Directions for this task
Each line below containing the word "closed" needs to be shown.

Collected material
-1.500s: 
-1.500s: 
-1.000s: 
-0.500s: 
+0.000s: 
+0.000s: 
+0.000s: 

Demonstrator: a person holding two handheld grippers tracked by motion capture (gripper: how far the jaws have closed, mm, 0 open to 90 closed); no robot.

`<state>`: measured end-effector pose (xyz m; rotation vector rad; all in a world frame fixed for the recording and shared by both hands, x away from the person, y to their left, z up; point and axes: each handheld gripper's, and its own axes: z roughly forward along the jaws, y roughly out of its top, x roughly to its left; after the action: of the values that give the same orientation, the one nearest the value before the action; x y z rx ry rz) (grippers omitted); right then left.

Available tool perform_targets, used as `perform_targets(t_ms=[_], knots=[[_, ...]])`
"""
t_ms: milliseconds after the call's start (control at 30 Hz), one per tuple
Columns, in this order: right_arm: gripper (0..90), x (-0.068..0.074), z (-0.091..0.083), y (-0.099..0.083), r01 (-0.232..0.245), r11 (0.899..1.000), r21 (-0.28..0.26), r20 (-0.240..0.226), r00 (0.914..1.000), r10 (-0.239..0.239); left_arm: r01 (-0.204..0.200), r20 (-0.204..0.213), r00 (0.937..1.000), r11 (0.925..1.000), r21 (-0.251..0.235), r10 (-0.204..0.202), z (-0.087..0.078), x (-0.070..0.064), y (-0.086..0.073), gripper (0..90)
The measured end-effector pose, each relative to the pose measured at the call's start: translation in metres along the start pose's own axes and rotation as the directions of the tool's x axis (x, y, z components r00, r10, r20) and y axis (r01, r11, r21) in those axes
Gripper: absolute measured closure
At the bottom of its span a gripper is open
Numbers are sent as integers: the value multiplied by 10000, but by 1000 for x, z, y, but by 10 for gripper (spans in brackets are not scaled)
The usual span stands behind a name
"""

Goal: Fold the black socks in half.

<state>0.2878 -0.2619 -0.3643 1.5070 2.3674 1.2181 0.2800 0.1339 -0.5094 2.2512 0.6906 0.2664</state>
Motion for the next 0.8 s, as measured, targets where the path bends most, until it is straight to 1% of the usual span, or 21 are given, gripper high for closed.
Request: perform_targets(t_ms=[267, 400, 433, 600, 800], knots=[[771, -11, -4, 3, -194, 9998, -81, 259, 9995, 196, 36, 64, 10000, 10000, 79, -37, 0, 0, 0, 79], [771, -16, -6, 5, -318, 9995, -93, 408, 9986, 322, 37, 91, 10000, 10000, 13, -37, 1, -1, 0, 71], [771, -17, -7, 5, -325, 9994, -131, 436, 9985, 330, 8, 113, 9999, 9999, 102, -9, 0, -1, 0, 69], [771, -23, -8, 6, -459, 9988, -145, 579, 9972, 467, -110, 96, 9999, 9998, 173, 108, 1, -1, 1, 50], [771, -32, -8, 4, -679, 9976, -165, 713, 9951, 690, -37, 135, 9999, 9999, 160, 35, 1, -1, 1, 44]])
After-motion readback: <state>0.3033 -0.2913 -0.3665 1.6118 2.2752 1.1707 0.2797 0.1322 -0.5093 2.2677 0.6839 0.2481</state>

Response box
Demonstrator: a person holding two handheld grippers tracked by motion capture (gripper: how far the jaws have closed, mm, 0 open to 90 closed); no robot.
Motion for the next 0.8 s, as measured, targets where the path bends most, until it is straight to 1% of the usual span, or 21 are given, gripper high for closed.

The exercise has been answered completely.